I have an issue: New Year's.
Most people LOVE love LOVE this time of year and wax on about how they will make resolutions and goals and so on and so forth.
Then in approximately three to four months they will bemoan, either secretly or in public about how sadly they are not accomplishing their goals to satisfaction; and somewhere around Independence Day they free themselves altogether from the bounds of these goals, dig into the potato salad and watch the fireworks.
Someone near to me proclaimed to a public audience that I NEVER make goals, and that if I do, I get extremely depressed when I fail at them. Part of that statement is true.
The deal is that I do make goals, I make them quite frequently and in fact I do, very much, become disappointed and sometimes depressed about failing. I don't like to fail. I don't enjoy feeling stupid or having heavy objects land on me or the feeling of my hand being slammed in the car door. These things should be fairly obvious to most bystanders. Failing? Not fun.
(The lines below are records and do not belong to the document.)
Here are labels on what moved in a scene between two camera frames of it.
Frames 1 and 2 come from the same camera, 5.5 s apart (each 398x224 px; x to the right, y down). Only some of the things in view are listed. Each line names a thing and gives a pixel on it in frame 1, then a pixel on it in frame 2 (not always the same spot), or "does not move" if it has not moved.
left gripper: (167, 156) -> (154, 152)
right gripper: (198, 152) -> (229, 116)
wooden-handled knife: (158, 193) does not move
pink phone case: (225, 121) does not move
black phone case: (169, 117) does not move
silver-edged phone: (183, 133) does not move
Goals are what have got me through difficult times. I am an active member of my church because of a goal I made when I was nine years old. I am married to a wonderful man, sealed to him for eternity, because I made a goal to do so and then another to stay married to the lug when things were difficult. (I presume he made similar goals for those times when I am a nag or worse.) Goals are what keep me from flinging dishes at a certain someone when I can't bear them much longer. Goals are what keep my windows washed and the oil in my car regular and clean. I could go on, but (I hope) by this point in the essay, you understand that, for me, goals are almost a daily event.
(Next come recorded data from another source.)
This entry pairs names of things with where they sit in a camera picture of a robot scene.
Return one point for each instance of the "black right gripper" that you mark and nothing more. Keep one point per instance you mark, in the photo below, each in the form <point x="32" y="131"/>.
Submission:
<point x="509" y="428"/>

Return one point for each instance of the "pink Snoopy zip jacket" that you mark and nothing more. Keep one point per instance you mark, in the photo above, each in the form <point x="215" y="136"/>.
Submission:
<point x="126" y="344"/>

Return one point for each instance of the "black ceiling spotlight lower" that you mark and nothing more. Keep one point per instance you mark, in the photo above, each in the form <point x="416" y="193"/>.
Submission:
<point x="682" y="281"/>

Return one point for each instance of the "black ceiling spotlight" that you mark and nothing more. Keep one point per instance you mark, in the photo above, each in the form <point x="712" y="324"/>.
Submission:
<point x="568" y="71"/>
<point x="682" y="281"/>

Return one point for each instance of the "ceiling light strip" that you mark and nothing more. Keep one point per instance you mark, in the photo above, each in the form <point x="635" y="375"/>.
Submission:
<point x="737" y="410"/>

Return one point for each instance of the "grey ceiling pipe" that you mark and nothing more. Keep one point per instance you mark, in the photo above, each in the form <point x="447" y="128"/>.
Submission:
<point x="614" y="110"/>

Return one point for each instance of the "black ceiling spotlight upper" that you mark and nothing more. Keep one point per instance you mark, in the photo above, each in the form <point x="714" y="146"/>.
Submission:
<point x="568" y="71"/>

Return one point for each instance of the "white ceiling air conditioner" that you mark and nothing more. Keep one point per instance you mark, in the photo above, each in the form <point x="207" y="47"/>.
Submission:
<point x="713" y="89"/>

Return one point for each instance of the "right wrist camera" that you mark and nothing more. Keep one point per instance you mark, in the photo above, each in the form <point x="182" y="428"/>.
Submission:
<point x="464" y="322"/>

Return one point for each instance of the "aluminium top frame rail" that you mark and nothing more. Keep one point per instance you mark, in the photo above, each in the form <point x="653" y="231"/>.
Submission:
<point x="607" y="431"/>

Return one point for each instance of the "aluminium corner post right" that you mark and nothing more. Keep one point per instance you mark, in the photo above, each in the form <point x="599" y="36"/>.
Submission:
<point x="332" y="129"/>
The point is that the statement, made by someone who should know me fairly well, kind of stung. It implied that I am a lazy sort or chicken even because if something fails I would not care to indulge it. Not so.
It is my fault in the long run, for, as I do make goals, I am not one to publicize them or post them about for all to critique... which I find very difficult, I don't want someone who does not live in my heart or head to judge whether or not I need to improve this or that, or if deciding to do a daily jig in the laundry room is insanity or just a frivolous waste of time. So I keep 99.9% of my goals to my self and monitor my progress regularly.
And yes, I fail quite often.
Last year I made a mistake by publicizing a few goals...all which came to a horrific failure, which yes, depressed me beyond what even I had expected. For me, I guess, the private failure(s) are easier to endure than to be a public spectacle of lack. I don't care for lack or humiliation; and why should I purposely expose myself for these? So, this year I go back to my closet and I shall produce a few good items on the personal "to do" list for improvement, happiness, or fulfillment, etc.
Good luck to me, and to you as well, on keeping our goals, and yes, Merry and Happy New Year. May it be filled, for all of us, with less stress, a tad more financial sustenance, a more giving heart and sharing hands, uplifting moments, edifying conversations, and friends who make us feel better about being our genuine selves. May we feel more love and more gratitude. May we be content, forgive more, and hold hands a bit tighter. Go ahead and smile at strangers and give a dollar to those who ask for one. Pray sweeter. Sing out loud and also in our head when we need to.